Further, Bannon’s claims are meritless because a protective order allows both the defendant and crucially, a defendant’s lawyer, to make “full use” of materials in advance of trial, including by showing the materials to potential witnesses.
“The defendant’s claim of prejudice establishes no prejudice at all. He makes the conclusory assertion that having to seek court authorization to share grand jury material and personal identifying information beyond those individuals outlined will somehow reveal a ‘roadmap’ of the defense case to the government,” the Department of Justice argues. “But the defendant does not explain why revealing to whom he shows materials to the government and court would ‘diminish the defense counsel’s ability to assist … to obtain witnesses in his favor and to develop cross examination,’ the rights he claims are infringed. To the contrary, the proposed order provides a clear mechanism for defense counsel to assist, obtain witnesses, and develop cross examination with materials designated as ‘sensitive.’”

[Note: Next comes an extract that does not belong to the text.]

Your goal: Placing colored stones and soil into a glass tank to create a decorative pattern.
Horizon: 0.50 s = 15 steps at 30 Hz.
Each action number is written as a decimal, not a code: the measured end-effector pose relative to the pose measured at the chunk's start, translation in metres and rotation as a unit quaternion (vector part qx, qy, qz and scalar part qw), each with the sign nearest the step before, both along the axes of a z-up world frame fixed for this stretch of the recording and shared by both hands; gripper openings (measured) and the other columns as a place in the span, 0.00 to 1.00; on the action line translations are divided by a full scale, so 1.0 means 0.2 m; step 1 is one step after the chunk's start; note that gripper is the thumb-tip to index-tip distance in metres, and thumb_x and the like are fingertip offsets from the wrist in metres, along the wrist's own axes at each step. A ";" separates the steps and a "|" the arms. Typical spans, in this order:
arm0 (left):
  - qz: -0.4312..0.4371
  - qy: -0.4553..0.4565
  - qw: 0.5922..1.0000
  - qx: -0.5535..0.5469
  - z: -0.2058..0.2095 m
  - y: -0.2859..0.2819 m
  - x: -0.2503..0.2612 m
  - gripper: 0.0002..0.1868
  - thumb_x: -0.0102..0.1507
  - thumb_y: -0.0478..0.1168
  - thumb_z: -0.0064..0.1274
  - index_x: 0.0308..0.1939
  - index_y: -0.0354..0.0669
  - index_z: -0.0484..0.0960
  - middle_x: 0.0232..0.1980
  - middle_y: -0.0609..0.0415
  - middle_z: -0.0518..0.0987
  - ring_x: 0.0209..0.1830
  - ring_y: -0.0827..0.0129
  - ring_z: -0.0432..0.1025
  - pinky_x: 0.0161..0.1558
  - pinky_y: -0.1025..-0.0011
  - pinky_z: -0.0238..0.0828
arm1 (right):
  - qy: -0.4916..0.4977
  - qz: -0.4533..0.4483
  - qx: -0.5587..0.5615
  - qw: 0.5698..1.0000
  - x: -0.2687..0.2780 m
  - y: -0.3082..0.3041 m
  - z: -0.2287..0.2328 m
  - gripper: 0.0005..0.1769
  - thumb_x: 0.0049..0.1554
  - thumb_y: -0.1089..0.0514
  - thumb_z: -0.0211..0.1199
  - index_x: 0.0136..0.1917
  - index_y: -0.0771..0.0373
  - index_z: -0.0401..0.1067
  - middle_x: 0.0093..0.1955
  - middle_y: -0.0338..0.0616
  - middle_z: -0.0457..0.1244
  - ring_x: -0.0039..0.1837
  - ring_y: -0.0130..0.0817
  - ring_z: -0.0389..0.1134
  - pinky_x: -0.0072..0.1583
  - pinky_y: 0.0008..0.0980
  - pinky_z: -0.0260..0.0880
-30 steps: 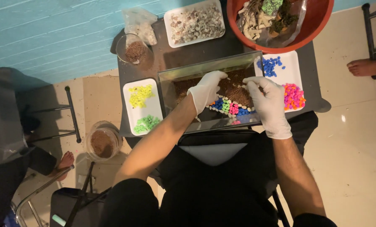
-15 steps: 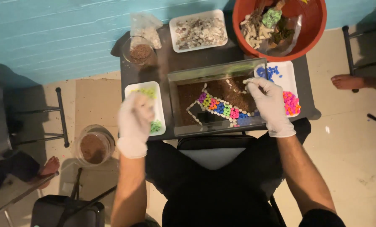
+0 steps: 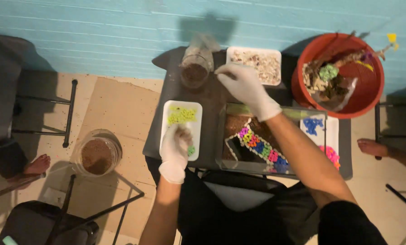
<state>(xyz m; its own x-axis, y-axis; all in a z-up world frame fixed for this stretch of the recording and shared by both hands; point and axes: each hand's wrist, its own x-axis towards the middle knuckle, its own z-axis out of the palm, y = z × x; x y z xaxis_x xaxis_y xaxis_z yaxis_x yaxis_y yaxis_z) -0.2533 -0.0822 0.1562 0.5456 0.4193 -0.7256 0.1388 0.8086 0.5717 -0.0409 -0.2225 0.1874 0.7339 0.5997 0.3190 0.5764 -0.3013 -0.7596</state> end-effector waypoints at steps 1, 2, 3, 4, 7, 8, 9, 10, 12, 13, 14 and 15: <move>-0.020 -0.025 0.999 0.034 0.03 0.00 0.04 0.11 0.61 0.45 0.50 0.23 0.52 0.72 0.25 0.59 0.71 0.28 0.70 0.66 0.32 0.73 0.60 | -0.007 0.015 -0.010 1.000 0.04 0.09 -0.05 0.07 0.58 0.64 0.66 0.50 0.60 0.81 0.49 0.52 0.72 0.57 0.54 0.73 0.62 0.47 0.70; -0.039 -0.049 0.996 0.068 0.05 0.00 0.08 0.09 0.63 0.43 0.49 0.28 0.47 0.77 0.33 0.54 0.78 0.36 0.65 0.74 0.37 0.70 0.69 | -0.013 0.029 -0.020 0.999 0.08 0.18 -0.09 0.07 0.57 0.62 0.67 0.49 0.60 0.82 0.49 0.52 0.72 0.57 0.54 0.72 0.62 0.47 0.70; -0.037 -0.051 0.996 0.068 0.03 0.01 0.15 0.09 0.63 0.43 0.49 0.28 0.47 0.77 0.33 0.54 0.78 0.36 0.65 0.74 0.37 0.70 0.69 | -0.016 0.031 -0.020 0.999 0.13 0.25 -0.17 0.07 0.57 0.62 0.67 0.49 0.60 0.82 0.49 0.52 0.72 0.57 0.54 0.72 0.62 0.47 0.70; -0.034 -0.051 0.995 0.074 0.00 0.02 0.22 0.09 0.63 0.44 0.48 0.36 0.46 0.80 0.41 0.54 0.79 0.43 0.63 0.73 0.42 0.67 0.71 | 0.000 0.033 -0.063 0.997 0.19 0.33 -0.25 0.08 0.58 0.60 0.65 0.50 0.58 0.82 0.51 0.52 0.72 0.59 0.54 0.72 0.63 0.49 0.69; -0.027 -0.051 0.996 0.068 -0.10 0.07 0.38 0.16 0.66 0.44 0.45 0.54 0.44 0.79 0.62 0.48 0.72 0.63 0.50 0.66 0.56 0.58 0.69 | 0.013 0.055 -0.173 0.983 0.31 0.54 -0.49 0.11 0.59 0.55 0.61 0.51 0.54 0.82 0.53 0.49 0.72 0.61 0.51 0.71 0.65 0.49 0.68; -0.025 -0.049 0.997 0.057 -0.14 0.09 0.43 0.21 0.69 0.44 0.43 0.65 0.44 0.74 0.75 0.42 0.65 0.76 0.40 0.60 0.66 0.51 0.65 | 0.014 0.073 -0.239 0.968 0.35 0.60 -0.57 0.13 0.59 0.53 0.58 0.52 0.52 0.82 0.55 0.46 0.72 0.62 0.48 0.72 0.65 0.46 0.68; -0.023 -0.050 0.997 0.056 -0.20 0.10 0.48 0.21 0.69 0.44 0.43 0.65 0.44 0.74 0.75 0.42 0.65 0.76 0.40 0.60 0.66 0.51 0.65 | 0.012 0.075 -0.240 0.968 0.34 0.64 -0.55 0.13 0.59 0.53 0.58 0.52 0.52 0.82 0.55 0.46 0.72 0.62 0.48 0.72 0.65 0.46 0.68; -0.014 -0.046 0.997 0.055 -0.27 0.11 0.53 0.25 0.70 0.45 0.41 0.71 0.46 0.67 0.79 0.40 0.57 0.77 0.37 0.54 0.69 0.46 0.61 | 0.018 0.088 -0.281 0.956 0.34 0.67 -0.53 0.15 0.60 0.54 0.55 0.54 0.55 0.81 0.55 0.52 0.72 0.61 0.53 0.71 0.66 0.49 0.68; -0.004 -0.040 0.998 0.054 -0.30 0.11 0.60 0.29 0.70 0.46 0.39 0.77 0.49 0.61 0.82 0.38 0.49 0.79 0.33 0.48 0.72 0.41 0.56 | 0.025 0.104 -0.321 0.941 0.32 0.71 -0.49 0.18 0.60 0.56 0.51 0.55 0.59 0.80 0.56 0.57 0.71 0.61 0.57 0.70 0.66 0.52 0.68; 0.002 -0.047 0.999 0.027 -0.27 0.11 0.62 0.31 0.70 0.48 0.38 0.79 0.53 0.56 0.83 0.40 0.44 0.79 0.31 0.46 0.72 0.39 0.54 | 0.006 0.111 -0.366 0.924 0.30 0.72 -0.47 0.18 0.60 0.58 0.52 0.58 0.61 0.79 0.58 0.58 0.70 0.63 0.57 0.70 0.68 0.50 0.68; 0.008 -0.053 0.999 0.001 -0.24 0.10 0.63 0.34 0.70 0.50 0.37 0.81 0.57 0.51 0.85 0.42 0.40 0.79 0.28 0.44 0.73 0.37 0.52 | -0.014 0.117 -0.409 0.905 0.28 0.72 -0.45 0.19 0.60 0.61 0.53 0.61 0.63 0.78 0.60 0.59 0.70 0.65 0.57 0.70 0.69 0.49 0.68; 0.008 -0.050 0.999 0.001 -0.16 0.09 0.63 0.34 0.70 0.50 0.37 0.81 0.57 0.51 0.85 0.42 0.40 0.79 0.28 0.44 0.73 0.37 0.52 | -0.012 0.119 -0.409 0.905 0.37 0.75 -0.62 0.19 0.60 0.61 0.53 0.61 0.63 0.78 0.60 0.59 0.70 0.65 0.57 0.70 0.69 0.49 0.68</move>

Bannon’s allegations that his right to a fair trial is being impeded were also dismissed as “absurd” by prosecutors.
“The misleading and frivolous nature of the defendant’s claims of prejudice demonstrate that they are just a cover for the real reason the defendant opposes a protective order in this case and which he and his counsel have expressed in their extrajudicial statements—that the defendant wishes to have a trial through the process,” Vaughn wrote.
Judge Carl Nichols is slated to hear from both sides on the matter on Dec. 7.
Meanwhile, over at the nearby D.C. Circuit Court of Appeals, a hearing is slated for Tuesday regarding Trump’s fight to keep documents sought by the Jan. 6 Committee hidden. The former twice-impeached president has claimed executive privilege over a bevy of records that congressional investigators say are integral to unpacking exactly what happened before and during the Capitol riot.